*Work required:* Give back each line below verbatim.

_____

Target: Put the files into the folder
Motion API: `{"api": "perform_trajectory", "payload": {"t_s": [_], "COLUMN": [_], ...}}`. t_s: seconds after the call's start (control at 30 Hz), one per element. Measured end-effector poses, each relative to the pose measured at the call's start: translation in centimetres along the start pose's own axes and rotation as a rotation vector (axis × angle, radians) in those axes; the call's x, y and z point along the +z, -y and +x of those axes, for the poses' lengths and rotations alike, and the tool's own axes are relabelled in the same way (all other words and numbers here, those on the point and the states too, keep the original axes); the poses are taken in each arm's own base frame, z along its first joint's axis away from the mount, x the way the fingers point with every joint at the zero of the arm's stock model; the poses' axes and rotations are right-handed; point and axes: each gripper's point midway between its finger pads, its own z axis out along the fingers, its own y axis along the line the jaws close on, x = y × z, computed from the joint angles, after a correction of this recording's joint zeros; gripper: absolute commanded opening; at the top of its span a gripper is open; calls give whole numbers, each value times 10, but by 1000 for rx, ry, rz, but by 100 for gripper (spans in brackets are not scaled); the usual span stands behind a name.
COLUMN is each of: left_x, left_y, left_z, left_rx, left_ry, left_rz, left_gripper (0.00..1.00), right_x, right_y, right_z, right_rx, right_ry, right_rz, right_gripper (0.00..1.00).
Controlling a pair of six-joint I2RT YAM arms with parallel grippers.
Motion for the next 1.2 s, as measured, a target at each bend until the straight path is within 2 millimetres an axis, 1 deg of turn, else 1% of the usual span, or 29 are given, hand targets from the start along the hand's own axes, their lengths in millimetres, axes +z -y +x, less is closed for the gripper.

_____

*Finished task:*
Target: Put the files into the folder
Motion API: `{"api": "perform_trajectory", "payload": {"t_s": [_], "COLUMN": [_], ...}}`. t_s: seconds after the call's start (control at 30 Hz), one per element. Measured end-effector poses, each relative to the pose measured at the call's start: translation in centimetres along the start pose's own axes and rotation as a rotation vector (axis × angle, radians) in those axes; the call's x, y and z point along the +z, -y and +x of those axes, for the poses' lengths and rotations alike, and the tool's own axes are relabelled in the same way (all other words and numbers here, those on the point and the states too, keep the original axes); the poses are taken in each arm's own base frame, z along its first joint's axis away from the mount, x the way the fingers point with every joint at the zero of the arm's stock model; the poses' axes and rotations are right-handed; point and axes: each gripper's point midway between its finger pads, its own z axis out along the fingers, its own y axis along the line the jaws close on, x = y × z, computed from the joint angles, after a correction of this recording's joint zeros; gripper: absolute commanded opening; at the top of its span a gripper is open; calls give whole numbers, each value times 10, but by 1000 for rx, ry, rz, but by 100 for gripper (spans in brackets are not scaled); the usual span stands behind a name.
COLUMN is each of: left_x, left_y, left_z, left_rx, left_ry, left_rz, left_gripper (0.00..1.00), right_x, right_y, right_z, right_rx, right_ry, right_rz, right_gripper (0.00..1.00).
Controlling a pair of six-joint I2RT YAM arms with parallel grippers.
Motion for the next 1.2 s, as measured, a target at each bend until the straight path is within 2 millimetres an axis, 1 deg of turn, else 1% of the usual span, or 29 are given, hand targets from the start along the hand's own axes, their lengths in millimetres, axes +z -y +x, less is closed for the gripper.

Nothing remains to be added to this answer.